- _Activity_:
Please write out the listing beneath this sentence exactly, from its first line to the line with "target: white cabinet", and stop there.
*** The input ***
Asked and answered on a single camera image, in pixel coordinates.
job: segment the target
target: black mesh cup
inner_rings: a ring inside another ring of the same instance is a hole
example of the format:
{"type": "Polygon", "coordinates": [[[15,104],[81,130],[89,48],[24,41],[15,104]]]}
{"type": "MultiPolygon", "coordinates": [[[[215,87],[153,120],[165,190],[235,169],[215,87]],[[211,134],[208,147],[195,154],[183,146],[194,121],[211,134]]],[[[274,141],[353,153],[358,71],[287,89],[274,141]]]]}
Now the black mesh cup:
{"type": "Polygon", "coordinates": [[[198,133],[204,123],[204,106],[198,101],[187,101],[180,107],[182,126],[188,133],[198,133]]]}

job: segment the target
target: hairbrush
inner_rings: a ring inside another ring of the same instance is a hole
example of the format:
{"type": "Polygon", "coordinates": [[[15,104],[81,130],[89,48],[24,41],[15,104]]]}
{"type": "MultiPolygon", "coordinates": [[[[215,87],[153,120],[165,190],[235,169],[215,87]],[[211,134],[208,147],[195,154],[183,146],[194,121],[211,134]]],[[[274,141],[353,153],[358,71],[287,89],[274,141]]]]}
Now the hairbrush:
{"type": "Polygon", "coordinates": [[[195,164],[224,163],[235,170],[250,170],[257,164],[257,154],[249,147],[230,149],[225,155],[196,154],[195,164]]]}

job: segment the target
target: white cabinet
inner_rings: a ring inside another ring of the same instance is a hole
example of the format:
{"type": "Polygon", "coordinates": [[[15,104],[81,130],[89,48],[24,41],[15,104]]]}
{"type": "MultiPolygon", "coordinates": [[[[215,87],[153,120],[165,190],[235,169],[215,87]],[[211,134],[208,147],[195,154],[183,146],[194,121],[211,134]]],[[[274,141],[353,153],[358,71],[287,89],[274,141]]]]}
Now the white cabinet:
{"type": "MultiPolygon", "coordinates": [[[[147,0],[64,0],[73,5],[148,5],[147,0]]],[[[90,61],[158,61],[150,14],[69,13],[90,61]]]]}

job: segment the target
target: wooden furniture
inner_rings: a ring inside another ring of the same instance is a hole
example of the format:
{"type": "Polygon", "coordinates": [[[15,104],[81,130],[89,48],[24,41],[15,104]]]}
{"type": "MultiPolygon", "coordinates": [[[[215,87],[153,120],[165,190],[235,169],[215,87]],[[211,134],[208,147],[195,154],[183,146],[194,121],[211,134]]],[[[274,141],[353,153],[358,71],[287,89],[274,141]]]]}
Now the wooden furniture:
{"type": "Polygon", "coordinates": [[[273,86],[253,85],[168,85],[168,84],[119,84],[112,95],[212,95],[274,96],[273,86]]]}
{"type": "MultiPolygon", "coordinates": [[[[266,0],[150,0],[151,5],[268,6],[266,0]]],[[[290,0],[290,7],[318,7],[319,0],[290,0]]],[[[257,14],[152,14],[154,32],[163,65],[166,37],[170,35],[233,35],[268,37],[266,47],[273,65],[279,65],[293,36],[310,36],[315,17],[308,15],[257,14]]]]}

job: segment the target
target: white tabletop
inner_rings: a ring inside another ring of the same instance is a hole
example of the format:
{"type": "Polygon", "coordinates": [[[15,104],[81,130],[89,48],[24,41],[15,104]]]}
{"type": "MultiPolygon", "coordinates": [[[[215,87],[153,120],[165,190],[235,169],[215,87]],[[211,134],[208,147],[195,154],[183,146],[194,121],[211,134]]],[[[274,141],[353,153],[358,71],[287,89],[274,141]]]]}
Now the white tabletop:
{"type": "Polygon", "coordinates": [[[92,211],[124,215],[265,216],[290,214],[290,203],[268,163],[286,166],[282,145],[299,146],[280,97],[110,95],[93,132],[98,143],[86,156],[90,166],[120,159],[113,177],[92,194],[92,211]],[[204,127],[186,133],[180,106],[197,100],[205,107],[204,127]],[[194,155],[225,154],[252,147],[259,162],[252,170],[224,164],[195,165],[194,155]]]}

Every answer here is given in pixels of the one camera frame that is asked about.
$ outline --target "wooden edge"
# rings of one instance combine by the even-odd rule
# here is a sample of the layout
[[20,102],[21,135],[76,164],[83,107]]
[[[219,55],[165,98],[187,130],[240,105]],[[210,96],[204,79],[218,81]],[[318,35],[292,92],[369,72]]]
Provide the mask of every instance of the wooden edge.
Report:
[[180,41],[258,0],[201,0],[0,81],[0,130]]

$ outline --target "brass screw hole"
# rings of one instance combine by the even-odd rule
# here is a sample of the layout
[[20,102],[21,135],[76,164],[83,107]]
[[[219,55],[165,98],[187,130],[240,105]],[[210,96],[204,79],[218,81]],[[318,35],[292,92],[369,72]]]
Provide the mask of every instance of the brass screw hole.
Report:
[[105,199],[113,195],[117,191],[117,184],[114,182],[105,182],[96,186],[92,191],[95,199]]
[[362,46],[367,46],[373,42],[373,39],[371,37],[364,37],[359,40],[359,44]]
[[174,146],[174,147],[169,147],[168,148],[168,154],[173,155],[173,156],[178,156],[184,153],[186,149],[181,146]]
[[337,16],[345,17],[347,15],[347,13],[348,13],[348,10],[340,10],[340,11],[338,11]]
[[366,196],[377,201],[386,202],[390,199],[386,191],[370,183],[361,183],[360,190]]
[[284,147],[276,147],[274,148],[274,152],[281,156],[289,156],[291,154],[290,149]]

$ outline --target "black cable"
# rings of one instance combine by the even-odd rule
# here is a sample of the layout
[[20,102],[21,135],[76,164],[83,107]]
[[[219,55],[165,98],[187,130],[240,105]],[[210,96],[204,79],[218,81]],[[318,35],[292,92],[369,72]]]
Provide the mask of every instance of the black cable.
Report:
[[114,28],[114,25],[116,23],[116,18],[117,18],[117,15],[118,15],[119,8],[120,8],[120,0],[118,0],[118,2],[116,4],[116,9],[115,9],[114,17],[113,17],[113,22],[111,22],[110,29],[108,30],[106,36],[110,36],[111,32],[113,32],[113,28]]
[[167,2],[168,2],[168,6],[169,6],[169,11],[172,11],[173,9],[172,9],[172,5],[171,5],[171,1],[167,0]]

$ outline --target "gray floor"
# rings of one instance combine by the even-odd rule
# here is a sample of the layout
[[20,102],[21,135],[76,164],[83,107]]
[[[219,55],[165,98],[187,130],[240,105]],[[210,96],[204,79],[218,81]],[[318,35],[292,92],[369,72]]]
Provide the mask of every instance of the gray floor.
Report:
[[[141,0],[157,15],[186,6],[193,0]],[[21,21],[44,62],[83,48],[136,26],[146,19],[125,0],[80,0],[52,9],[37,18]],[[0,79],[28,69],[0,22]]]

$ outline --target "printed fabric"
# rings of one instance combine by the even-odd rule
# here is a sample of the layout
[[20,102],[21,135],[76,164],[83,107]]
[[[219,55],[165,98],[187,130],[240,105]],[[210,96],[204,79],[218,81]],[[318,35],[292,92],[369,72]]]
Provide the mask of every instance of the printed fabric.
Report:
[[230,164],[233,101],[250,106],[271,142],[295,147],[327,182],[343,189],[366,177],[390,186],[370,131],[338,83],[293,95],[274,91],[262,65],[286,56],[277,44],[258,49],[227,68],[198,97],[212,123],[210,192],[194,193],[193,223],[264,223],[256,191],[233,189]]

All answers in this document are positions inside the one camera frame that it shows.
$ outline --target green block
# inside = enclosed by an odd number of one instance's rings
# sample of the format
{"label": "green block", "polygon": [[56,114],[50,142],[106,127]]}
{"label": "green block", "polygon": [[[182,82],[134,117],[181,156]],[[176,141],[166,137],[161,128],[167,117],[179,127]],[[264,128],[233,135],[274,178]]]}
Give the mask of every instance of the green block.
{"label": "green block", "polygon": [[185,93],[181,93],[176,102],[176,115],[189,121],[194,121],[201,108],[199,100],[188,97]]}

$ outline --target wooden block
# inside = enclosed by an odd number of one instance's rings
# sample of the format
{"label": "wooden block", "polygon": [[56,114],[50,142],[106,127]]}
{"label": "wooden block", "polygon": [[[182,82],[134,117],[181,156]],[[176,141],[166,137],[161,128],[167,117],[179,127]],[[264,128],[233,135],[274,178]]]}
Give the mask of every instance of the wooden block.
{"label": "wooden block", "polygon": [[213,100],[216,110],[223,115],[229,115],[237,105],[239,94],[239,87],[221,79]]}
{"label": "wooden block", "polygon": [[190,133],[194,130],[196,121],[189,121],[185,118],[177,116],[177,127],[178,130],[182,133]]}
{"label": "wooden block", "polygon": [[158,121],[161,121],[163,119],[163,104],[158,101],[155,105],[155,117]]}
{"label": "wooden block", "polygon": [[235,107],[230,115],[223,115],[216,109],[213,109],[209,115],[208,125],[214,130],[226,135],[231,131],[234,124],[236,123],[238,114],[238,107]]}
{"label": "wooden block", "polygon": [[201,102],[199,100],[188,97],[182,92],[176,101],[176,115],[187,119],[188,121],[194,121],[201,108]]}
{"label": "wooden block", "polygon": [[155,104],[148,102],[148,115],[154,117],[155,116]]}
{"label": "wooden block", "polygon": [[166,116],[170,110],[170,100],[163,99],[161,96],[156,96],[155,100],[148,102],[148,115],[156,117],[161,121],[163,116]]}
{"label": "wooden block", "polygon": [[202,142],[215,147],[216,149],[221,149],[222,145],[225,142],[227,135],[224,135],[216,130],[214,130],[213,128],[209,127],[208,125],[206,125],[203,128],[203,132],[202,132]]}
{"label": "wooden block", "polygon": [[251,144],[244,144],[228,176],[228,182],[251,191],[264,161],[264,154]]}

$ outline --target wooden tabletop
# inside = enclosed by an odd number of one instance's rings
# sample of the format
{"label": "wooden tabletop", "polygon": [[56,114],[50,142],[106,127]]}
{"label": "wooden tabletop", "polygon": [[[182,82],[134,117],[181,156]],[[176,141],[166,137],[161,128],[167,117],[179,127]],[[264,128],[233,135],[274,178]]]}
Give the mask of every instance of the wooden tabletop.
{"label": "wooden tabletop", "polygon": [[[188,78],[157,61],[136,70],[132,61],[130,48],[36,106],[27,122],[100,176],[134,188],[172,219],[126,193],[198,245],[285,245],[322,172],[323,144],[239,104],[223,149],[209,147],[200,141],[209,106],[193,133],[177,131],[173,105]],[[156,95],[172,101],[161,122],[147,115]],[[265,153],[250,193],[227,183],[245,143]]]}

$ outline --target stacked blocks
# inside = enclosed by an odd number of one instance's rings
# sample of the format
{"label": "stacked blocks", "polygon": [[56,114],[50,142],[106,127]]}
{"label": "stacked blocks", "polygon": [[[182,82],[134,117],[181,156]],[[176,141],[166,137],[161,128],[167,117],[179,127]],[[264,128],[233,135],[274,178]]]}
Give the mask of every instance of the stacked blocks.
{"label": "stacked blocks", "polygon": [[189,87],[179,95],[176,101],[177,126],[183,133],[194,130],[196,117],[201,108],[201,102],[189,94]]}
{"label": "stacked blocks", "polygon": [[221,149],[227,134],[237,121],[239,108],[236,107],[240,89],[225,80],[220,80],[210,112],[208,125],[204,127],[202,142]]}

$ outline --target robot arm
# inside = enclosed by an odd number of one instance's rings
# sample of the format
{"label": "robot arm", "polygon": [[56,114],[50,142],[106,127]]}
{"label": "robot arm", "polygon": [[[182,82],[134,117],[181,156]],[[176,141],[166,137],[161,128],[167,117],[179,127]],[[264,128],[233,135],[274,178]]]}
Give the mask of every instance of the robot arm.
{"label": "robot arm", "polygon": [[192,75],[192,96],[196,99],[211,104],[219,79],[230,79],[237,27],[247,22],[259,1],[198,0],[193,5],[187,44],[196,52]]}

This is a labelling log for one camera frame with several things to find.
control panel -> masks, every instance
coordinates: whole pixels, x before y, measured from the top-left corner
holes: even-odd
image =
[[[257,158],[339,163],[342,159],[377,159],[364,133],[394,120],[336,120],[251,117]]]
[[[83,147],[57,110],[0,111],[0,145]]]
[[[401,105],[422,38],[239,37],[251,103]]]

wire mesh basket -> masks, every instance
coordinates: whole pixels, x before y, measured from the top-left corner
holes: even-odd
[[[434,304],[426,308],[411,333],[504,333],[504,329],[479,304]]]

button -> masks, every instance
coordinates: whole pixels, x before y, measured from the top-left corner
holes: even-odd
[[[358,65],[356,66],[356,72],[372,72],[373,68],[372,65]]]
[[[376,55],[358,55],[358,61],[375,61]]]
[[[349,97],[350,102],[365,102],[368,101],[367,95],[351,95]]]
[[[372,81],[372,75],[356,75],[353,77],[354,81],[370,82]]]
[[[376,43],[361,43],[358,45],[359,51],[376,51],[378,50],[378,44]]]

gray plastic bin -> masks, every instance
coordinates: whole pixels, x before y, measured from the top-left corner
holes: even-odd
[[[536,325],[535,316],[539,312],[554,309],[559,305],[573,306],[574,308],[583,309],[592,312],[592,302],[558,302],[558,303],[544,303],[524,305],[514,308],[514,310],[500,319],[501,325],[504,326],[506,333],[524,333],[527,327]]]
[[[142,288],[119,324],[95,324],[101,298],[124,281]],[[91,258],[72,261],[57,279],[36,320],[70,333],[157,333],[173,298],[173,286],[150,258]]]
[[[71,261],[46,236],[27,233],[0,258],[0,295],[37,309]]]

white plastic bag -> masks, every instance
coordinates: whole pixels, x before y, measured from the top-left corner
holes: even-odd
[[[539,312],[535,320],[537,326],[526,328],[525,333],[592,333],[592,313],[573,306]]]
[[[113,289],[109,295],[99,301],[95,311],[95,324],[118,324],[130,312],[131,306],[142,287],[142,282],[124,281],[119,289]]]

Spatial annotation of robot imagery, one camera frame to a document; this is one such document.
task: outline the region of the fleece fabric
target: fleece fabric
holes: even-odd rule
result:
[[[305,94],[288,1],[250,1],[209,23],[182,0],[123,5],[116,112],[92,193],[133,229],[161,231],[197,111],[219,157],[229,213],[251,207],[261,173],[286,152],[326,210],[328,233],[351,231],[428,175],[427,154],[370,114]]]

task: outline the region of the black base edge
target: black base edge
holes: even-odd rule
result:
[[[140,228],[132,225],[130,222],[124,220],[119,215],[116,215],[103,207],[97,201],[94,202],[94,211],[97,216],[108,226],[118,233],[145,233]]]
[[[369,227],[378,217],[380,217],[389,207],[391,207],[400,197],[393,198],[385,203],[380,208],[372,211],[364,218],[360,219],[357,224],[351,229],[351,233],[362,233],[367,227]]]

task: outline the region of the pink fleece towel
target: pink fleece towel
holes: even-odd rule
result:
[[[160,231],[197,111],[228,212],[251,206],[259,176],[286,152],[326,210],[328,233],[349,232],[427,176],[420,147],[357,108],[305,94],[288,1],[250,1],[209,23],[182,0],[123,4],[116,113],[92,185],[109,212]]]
*** End of The input ***
- _Answer for this exercise_:
Asked and answered on a single camera image, in pixel coordinates.
job: segment the target
target: black mesh cup
inner_rings: a ring inside another ring of the same instance is a hole
example of the format:
{"type": "Polygon", "coordinates": [[[15,104],[81,130],[89,48],[24,41],[15,104]]]}
{"type": "MultiPolygon", "coordinates": [[[[215,87],[153,120],[165,190],[235,169],[215,87]],[[211,134],[208,147],[195,154],[183,146],[194,121],[211,134]]],[[[274,141],[353,153],[358,71],[287,89],[274,141]]]]}
Now the black mesh cup:
{"type": "Polygon", "coordinates": [[[198,133],[204,123],[204,106],[198,101],[187,101],[180,107],[182,126],[188,133],[198,133]]]}

job: segment the target
target: hairbrush
inner_rings: a ring inside another ring of the same instance is a hole
example of the format:
{"type": "Polygon", "coordinates": [[[15,104],[81,130],[89,48],[24,41],[15,104]]]}
{"type": "MultiPolygon", "coordinates": [[[[215,87],[153,120],[165,190],[235,169],[215,87]],[[211,134],[208,147],[195,154],[183,146],[194,121],[211,134]]],[[[274,141],[353,153],[358,71],[287,89],[274,141]]]]}
Now the hairbrush:
{"type": "Polygon", "coordinates": [[[195,164],[224,163],[235,170],[250,170],[257,164],[257,154],[249,147],[230,149],[225,155],[196,154],[195,164]]]}

job: segment the target
target: white cabinet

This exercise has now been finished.